WHAT YOU SHOULD DO:
Write out the listing below again, precisely as it is given.

** MATERIAL PROVIDED follows **

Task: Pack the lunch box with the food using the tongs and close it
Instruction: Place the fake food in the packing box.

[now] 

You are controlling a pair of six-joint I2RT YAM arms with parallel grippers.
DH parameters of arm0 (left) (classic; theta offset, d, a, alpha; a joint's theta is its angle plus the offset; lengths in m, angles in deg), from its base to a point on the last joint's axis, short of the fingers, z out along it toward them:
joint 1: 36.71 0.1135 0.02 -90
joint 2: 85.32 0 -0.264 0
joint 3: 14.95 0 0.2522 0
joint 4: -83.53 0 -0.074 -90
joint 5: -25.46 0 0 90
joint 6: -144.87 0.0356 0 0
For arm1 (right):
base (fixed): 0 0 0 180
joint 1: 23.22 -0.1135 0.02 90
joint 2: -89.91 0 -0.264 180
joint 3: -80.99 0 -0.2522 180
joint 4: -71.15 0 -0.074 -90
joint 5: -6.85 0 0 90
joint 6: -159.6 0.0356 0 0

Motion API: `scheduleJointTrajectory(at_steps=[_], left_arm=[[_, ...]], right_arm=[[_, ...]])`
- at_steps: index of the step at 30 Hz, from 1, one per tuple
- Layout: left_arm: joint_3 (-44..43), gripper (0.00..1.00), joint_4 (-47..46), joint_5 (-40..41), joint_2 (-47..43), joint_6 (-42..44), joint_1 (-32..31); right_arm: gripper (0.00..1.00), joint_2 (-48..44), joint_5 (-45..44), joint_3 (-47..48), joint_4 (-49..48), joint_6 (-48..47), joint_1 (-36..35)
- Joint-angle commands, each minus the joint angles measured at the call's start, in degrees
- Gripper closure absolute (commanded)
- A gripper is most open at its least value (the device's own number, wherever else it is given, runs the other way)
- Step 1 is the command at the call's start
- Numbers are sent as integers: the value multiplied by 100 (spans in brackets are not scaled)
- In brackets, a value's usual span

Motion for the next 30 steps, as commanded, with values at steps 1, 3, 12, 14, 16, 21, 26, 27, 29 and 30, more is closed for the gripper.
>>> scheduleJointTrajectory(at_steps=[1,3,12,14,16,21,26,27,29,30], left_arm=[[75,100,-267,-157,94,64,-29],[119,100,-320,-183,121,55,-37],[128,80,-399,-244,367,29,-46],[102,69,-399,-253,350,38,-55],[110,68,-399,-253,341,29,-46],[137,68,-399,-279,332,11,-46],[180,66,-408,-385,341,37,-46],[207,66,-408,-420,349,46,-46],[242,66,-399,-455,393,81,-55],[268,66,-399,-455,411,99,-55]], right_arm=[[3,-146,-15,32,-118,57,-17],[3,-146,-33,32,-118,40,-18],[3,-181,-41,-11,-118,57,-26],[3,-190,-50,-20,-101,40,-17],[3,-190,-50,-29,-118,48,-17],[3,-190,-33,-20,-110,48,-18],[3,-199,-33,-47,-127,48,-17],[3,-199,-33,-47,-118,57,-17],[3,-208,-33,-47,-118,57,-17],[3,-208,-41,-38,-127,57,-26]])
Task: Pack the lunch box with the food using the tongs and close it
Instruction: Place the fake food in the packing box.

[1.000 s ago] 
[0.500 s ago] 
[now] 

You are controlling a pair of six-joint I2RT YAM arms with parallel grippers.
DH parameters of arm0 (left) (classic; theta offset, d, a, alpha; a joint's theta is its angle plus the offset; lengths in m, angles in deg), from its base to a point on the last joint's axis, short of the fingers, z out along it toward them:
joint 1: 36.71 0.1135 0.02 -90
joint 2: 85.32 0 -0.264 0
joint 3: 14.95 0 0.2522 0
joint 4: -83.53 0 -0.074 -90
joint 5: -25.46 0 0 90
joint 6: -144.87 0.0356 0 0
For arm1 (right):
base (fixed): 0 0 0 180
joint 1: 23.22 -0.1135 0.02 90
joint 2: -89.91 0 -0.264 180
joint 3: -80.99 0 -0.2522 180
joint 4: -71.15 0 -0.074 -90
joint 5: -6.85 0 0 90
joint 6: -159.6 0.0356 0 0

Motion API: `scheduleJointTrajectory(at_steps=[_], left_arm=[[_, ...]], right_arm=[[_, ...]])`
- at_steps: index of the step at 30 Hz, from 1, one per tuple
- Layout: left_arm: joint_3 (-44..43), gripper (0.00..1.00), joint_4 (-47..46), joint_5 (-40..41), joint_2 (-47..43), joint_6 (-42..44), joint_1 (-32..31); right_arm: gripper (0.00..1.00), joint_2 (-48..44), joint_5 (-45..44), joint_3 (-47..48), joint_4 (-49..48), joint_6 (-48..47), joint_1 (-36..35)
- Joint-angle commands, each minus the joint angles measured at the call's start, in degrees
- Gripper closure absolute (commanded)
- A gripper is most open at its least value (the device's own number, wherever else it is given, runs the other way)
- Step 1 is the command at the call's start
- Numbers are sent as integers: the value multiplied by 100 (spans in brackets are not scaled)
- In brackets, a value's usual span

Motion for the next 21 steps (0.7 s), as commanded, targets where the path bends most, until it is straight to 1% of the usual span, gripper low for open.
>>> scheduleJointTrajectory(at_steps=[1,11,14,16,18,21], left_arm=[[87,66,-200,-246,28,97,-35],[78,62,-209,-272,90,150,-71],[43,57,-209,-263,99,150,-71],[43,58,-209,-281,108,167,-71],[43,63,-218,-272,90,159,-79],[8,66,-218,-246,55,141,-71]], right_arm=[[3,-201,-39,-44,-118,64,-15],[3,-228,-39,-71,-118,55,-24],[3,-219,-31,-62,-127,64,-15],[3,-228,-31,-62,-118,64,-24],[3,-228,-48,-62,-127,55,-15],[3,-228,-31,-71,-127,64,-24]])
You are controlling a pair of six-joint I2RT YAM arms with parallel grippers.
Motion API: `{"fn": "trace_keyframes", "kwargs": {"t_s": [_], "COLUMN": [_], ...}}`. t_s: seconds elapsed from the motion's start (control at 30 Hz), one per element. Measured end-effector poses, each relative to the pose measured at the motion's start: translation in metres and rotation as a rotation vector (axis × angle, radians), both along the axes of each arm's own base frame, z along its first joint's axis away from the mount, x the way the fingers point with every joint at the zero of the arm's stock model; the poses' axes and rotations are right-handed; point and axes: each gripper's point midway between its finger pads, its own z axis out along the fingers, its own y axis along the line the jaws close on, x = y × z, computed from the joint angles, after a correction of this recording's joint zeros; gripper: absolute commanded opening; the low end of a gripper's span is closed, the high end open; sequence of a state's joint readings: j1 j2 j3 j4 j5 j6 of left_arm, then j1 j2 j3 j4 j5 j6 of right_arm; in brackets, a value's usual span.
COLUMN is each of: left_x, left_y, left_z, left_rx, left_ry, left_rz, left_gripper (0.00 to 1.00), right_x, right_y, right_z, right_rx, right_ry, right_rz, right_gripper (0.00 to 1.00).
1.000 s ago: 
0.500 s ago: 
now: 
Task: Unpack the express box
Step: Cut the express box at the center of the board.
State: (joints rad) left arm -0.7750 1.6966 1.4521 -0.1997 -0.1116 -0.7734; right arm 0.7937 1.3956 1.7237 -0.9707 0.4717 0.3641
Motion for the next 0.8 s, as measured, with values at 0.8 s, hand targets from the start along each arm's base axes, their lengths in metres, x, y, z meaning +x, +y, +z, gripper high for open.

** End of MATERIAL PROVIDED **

TASK ANSWER:
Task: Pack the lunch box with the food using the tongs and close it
Instruction: Place the fake food in the packing box.

[now] 

You are controlling a pair of six-joint I2RT YAM arms with parallel grippers.
DH parameters of arm0 (left) (classic; theta offset, d, a, alpha; a joint's theta is its angle plus the offset; lengths in m, angles in deg), from its base to a point on the last joint's axis, short of the fingers, z out along it toward them:
joint 1: 36.71 0.1135 0.02 -90
joint 2: 85.32 0 -0.264 0
joint 3: 14.95 0 0.2522 0
joint 4: -83.53 0 -0.074 -90
joint 5: -25.46 0 0 90
joint 6: -144.87 0.0356 0 0
For arm1 (right):
base (fixed): 0 0 0 180
joint 1: 23.22 -0.1135 0.02 90
joint 2: -89.91 0 -0.264 180
joint 3: -80.99 0 -0.2522 180
joint 4: -71.15 0 -0.074 -90
joint 5: -6.85 0 0 90
joint 6: -159.6 0.0356 0 0

Motion API: `scheduleJointTrajectory(at_steps=[_], left_arm=[[_, ...]], right_arm=[[_, ...]])`
- at_steps: index of the step at 30 Hz, from 1, one per tuple
- Layout: left_arm: joint_3 (-44..43), gripper (0.00..1.00), joint_4 (-47..46), joint_5 (-40..41), joint_2 (-47..43), joint_6 (-42..44), joint_1 (-32..31); right_arm: gripper (0.00..1.00), joint_2 (-48..44), joint_5 (-45..44), joint_3 (-47..48), joint_4 (-49..48), joint_6 (-48..47), joint_1 (-36..35)
- Joint-angle commands, each minus the joint angles measured at the call's start, in degrees
- Gripper closure absolute (commanded)
- A gripper is most open at its least value (the device's own number, wherever else it is given, runs the other way)
- Step 1 is the command at the call's start
- Numbers are sent as integers: the value multiplied by 100 (spans in brackets are not scaled)
- In brackets, a value's usual span

Motion for the next 30 steps, as commanded, with values at steps 1, 3, 12, 14, 16, 21, 26, 27, 29 and 30, more is closed for the gripper.
>>> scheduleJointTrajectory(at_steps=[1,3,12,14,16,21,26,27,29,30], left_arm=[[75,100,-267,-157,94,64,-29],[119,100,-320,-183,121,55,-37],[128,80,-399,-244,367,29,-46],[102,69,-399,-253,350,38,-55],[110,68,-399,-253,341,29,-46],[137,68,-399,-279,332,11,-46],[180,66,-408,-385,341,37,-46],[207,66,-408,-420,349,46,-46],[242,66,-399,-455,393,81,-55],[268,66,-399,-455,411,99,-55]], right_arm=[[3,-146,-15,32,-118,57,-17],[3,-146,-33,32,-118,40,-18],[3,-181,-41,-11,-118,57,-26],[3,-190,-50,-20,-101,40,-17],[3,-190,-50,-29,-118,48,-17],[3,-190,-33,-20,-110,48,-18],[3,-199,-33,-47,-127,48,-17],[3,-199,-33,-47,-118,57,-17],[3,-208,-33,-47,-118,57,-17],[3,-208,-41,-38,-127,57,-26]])
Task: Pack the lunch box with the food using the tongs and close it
Instruction: Place the fake food in the packing box.

[1.000 s ago] 
[0.500 s ago] 
[now] 

You are controlling a pair of six-joint I2RT YAM arms with parallel grippers.
DH parameters of arm0 (left) (classic; theta offset, d, a, alpha; a joint's theta is its angle plus the offset; lengths in m, angles in deg), from its base to a point on the last joint's axis, short of the fingers, z out along it toward them:
joint 1: 36.71 0.1135 0.02 -90
joint 2: 85.32 0 -0.264 0
joint 3: 14.95 0 0.2522 0
joint 4: -83.53 0 -0.074 -90
joint 5: -25.46 0 0 90
joint 6: -144.87 0.0356 0 0
For arm1 (right):
base (fixed): 0 0 0 180
joint 1: 23.22 -0.1135 0.02 90
joint 2: -89.91 0 -0.264 180
joint 3: -80.99 0 -0.2522 180
joint 4: -71.15 0 -0.074 -90
joint 5: -6.85 0 0 90
joint 6: -159.6 0.0356 0 0

Motion API: `scheduleJointTrajectory(at_steps=[_], left_arm=[[_, ...]], right_arm=[[_, ...]])`
- at_steps: index of the step at 30 Hz, from 1, one per tuple
- Layout: left_arm: joint_3 (-44..43), gripper (0.00..1.00), joint_4 (-47..46), joint_5 (-40..41), joint_2 (-47..43), joint_6 (-42..44), joint_1 (-32..31); right_arm: gripper (0.00..1.00), joint_2 (-48..44), joint_5 (-45..44), joint_3 (-47..48), joint_4 (-49..48), joint_6 (-48..47), joint_1 (-36..35)
- Joint-angle commands, each minus the joint angles measured at the call's start, in degrees
- Gripper closure absolute (commanded)
- A gripper is most open at its least value (the device's own number, wherever else it is given, runs the other way)
- Step 1 is the command at the call's start
- Numbers are sent as integers: the value multiplied by 100 (spans in brackets are not scaled)
- In brackets, a value's usual span

Motion for the next 21 steps (0.7 s), as commanded, targets where the path bends most, until it is straight to 1% of the usual span, gripper low for open.
>>> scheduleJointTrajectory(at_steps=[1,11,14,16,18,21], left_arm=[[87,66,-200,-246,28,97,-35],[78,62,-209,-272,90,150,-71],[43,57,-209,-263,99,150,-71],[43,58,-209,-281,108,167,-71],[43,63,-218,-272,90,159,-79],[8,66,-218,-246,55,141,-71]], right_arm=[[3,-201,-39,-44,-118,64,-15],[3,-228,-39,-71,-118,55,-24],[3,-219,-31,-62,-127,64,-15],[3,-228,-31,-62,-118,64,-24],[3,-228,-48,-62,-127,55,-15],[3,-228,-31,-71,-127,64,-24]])
You are controlling a pair of six-joint I2RT YAM arms with parallel grippers.
Motion API: `{"fn": "trace_keyframes", "kwargs": {"t_s": [_], "COLUMN": [_], ...}}`. t_s: seconds elapsed from the motion's start (control at 30 Hz), one per element. Measured end-effector poses, each relative to the pose measured at the motion's start: translation in metres and rotation as a rotation vector (axis × angle, radians), both along the axes of each arm's own base frame, z along its first joint's axis away from the mount, x the way the fingers point with every joint at the zero of the arm's stock model; the poses' axes and rotations are right-handed; point and axes: each gripper's point midway between its finger pads, its own z axis out along the fingers, its own y axis along the line the jaws close on, x = y × z, computed from the joint angles, after a correction of this recording's joint zeros; gripper: absolute commanded opening; the low end of a gripper's span is closed, the high end open; sequence of a state's joint readings: j1 j2 j3 j4 j5 j6 of left_arm, then j1 j2 j3 j4 j5 j6 of right_arm; in brackets, a value's usual span.
COLUMN is each of: left_x, left_y, left_z, left_rx, left_ry, left_rz, left_gripper (0.00 to 1.00), right_x, right_y, right_z, right_rx, right_ry, right_rz, right_gripper (0.00 to 1.00).
1.000 s ago: 
0.500 s ago: 
now: 
Task: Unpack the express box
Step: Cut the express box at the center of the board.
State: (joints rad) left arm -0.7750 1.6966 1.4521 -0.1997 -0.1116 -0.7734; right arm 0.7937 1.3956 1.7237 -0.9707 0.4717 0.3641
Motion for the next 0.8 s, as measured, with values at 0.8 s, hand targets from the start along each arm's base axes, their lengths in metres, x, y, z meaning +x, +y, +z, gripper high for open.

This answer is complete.